*EXERCISE DATA*.
───

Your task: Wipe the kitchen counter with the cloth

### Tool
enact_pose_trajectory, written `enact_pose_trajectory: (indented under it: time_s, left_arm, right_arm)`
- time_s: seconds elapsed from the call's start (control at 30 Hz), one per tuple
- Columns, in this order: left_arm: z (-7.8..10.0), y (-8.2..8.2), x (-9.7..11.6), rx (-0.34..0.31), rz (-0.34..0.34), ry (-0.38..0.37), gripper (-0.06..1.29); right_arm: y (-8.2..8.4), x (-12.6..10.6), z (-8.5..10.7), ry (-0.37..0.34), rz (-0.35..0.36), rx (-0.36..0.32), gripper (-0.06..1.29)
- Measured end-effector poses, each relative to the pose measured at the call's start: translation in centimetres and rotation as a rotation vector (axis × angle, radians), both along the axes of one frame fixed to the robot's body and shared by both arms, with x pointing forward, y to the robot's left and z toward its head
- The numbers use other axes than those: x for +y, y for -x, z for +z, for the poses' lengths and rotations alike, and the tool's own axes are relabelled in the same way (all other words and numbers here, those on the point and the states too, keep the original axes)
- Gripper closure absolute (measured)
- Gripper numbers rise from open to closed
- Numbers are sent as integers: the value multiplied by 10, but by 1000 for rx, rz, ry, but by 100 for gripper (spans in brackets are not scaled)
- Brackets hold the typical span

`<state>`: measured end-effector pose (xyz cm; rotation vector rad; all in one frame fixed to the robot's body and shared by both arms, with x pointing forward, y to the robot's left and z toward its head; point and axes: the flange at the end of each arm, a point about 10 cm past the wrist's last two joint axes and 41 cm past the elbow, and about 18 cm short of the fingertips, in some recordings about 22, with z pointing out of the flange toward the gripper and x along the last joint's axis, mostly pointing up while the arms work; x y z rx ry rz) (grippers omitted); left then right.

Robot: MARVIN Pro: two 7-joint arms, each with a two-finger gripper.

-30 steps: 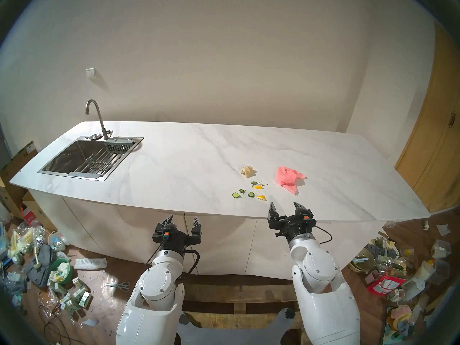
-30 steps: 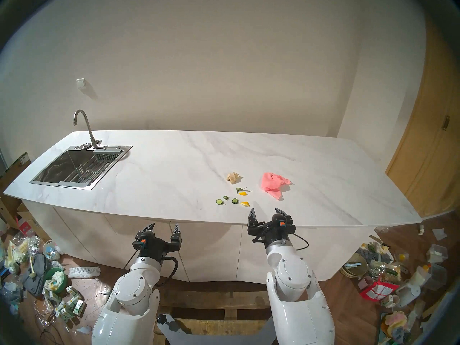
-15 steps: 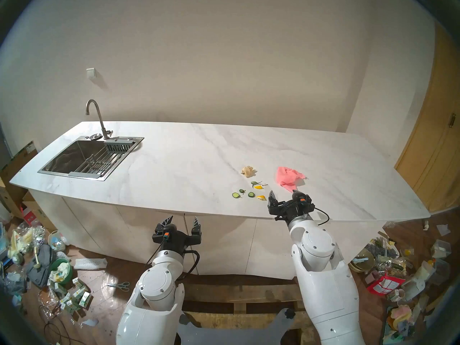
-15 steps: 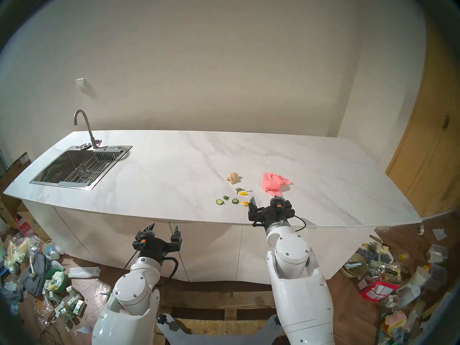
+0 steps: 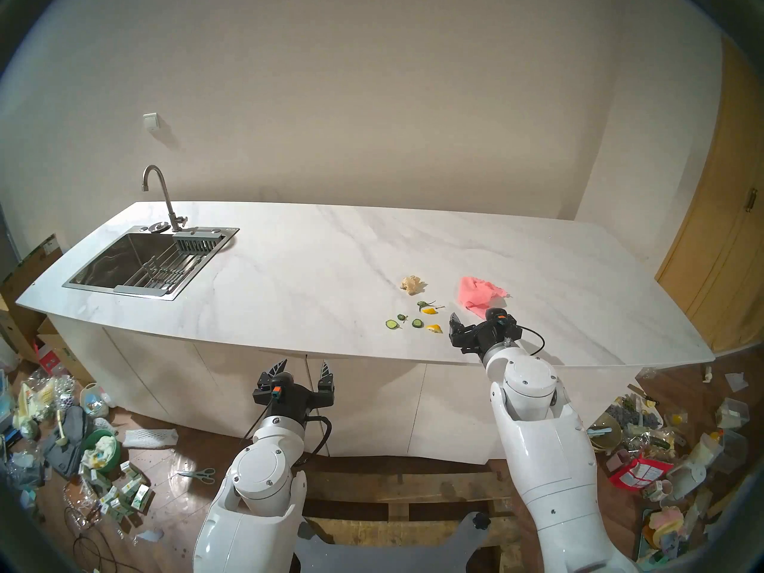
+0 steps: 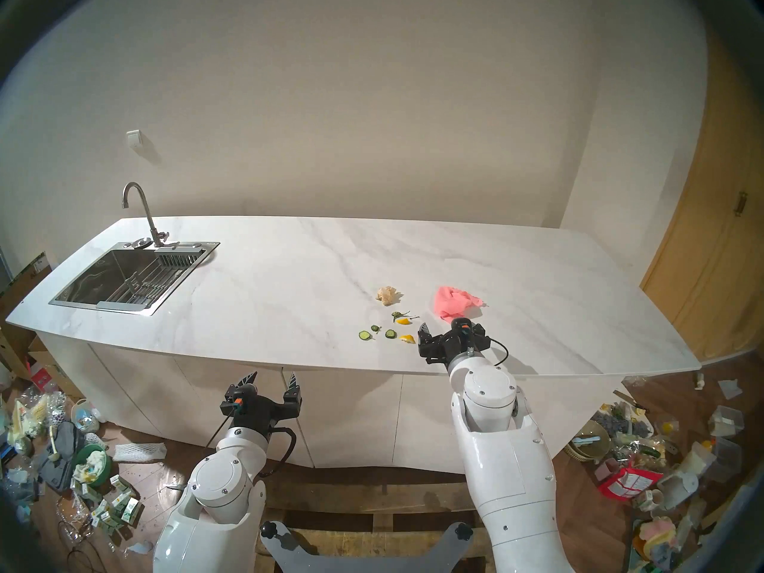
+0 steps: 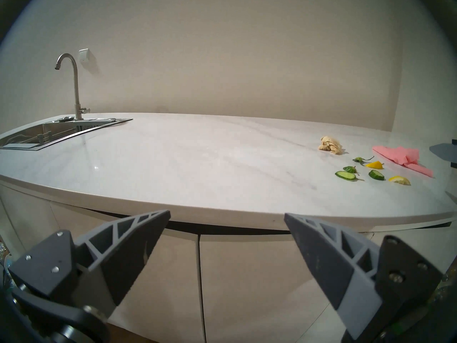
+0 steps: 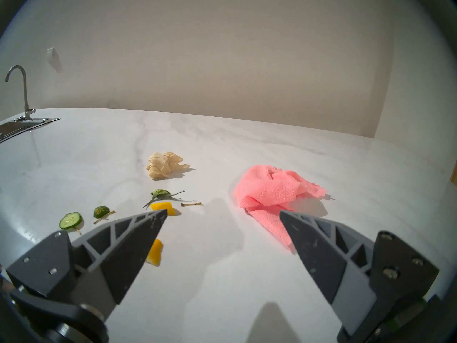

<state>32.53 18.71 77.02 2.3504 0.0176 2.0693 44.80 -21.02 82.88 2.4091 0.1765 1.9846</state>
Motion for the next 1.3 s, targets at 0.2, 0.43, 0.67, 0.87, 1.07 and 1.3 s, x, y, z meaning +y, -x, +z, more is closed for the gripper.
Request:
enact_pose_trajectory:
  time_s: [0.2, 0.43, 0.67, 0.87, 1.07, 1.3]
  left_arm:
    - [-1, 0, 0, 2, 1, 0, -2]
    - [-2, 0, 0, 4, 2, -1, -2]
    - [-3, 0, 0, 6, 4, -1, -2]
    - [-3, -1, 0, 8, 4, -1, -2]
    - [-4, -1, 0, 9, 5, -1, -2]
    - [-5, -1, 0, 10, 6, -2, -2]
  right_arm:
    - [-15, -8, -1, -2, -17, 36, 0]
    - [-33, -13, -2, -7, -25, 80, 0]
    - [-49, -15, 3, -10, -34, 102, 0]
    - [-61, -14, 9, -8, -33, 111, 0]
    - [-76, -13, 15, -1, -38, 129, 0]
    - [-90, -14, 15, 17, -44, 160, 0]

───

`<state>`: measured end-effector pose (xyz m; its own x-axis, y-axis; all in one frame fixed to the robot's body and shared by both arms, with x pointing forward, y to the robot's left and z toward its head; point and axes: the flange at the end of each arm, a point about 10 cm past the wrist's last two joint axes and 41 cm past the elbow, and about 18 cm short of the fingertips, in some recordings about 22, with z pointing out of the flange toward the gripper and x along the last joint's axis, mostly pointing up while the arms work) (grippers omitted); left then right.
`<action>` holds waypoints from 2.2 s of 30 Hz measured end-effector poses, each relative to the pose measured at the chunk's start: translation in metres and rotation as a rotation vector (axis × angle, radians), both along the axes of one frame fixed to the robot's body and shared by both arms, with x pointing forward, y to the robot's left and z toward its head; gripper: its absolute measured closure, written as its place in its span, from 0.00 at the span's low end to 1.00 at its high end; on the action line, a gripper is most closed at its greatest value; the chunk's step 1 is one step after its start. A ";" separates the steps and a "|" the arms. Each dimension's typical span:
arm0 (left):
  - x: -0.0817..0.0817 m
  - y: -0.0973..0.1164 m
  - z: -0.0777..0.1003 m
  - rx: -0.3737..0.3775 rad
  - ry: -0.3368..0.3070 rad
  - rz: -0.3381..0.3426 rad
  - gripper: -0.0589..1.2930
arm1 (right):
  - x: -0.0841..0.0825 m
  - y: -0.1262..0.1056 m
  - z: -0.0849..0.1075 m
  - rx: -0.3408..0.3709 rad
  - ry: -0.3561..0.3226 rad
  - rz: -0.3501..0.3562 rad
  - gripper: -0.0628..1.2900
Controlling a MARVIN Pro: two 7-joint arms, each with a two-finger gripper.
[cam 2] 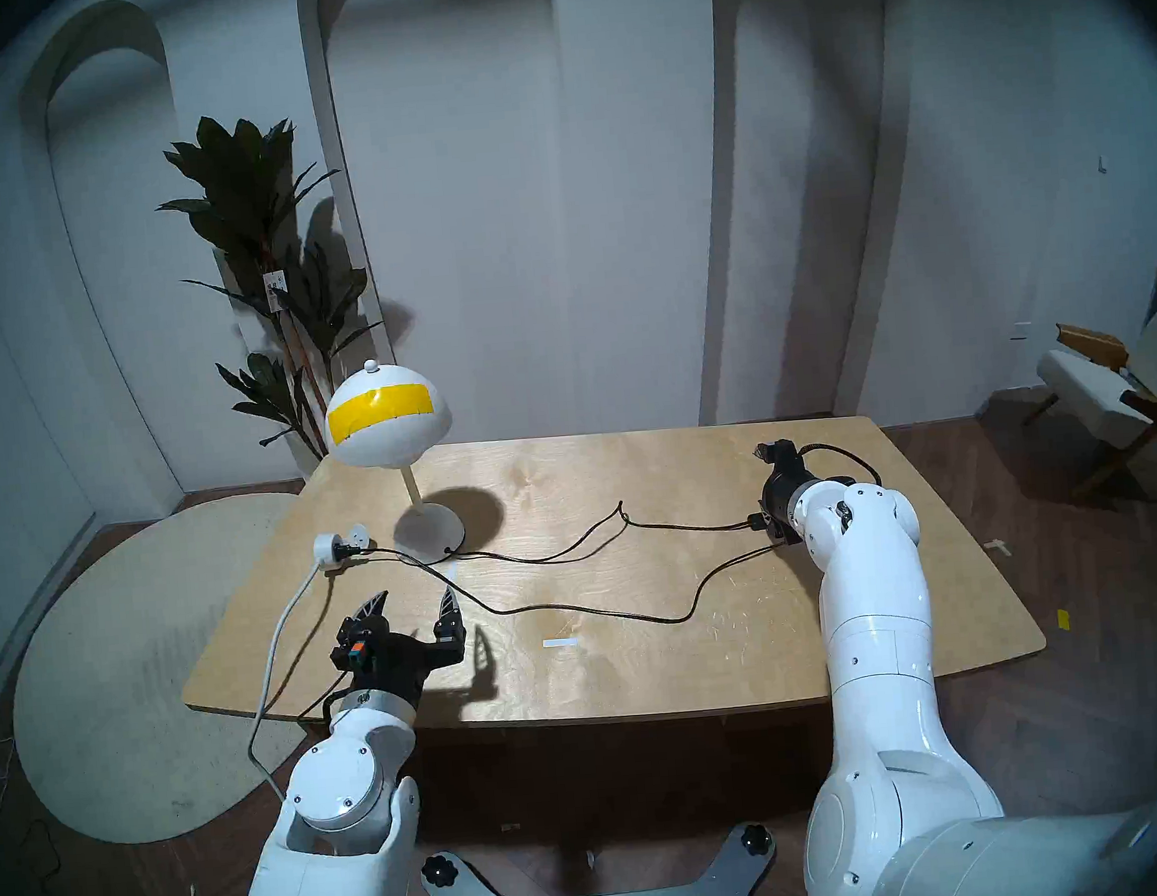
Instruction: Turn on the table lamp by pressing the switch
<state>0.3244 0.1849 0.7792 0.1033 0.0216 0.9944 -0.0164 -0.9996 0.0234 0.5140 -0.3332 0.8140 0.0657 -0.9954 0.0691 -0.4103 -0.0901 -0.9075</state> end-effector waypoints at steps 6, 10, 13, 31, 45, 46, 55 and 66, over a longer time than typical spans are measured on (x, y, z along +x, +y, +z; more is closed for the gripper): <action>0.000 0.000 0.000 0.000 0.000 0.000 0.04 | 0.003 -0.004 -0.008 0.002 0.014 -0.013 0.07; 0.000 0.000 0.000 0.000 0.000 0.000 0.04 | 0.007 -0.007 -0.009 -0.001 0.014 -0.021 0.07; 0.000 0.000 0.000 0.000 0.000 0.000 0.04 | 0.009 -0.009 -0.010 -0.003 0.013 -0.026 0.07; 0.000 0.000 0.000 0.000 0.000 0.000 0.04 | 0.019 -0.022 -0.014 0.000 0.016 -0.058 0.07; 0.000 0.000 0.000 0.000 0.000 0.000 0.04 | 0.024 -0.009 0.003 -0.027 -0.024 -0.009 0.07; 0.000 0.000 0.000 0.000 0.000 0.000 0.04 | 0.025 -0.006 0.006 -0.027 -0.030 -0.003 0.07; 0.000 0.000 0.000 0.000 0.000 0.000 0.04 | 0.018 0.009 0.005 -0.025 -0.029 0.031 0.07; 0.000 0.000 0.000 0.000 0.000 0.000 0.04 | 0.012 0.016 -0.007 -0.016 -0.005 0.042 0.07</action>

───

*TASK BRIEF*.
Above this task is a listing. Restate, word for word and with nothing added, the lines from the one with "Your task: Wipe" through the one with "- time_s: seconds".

*RESULT OF THE EXERCISE*.
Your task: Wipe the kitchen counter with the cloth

### Tool
enact_pose_trajectory, written `enact_pose_trajectory: (indented under it: time_s, left_arm, right_arm)`
- time_s: seconds elapsed from the call's start (control at 30 Hz), one per tuple

The output contains nothing further.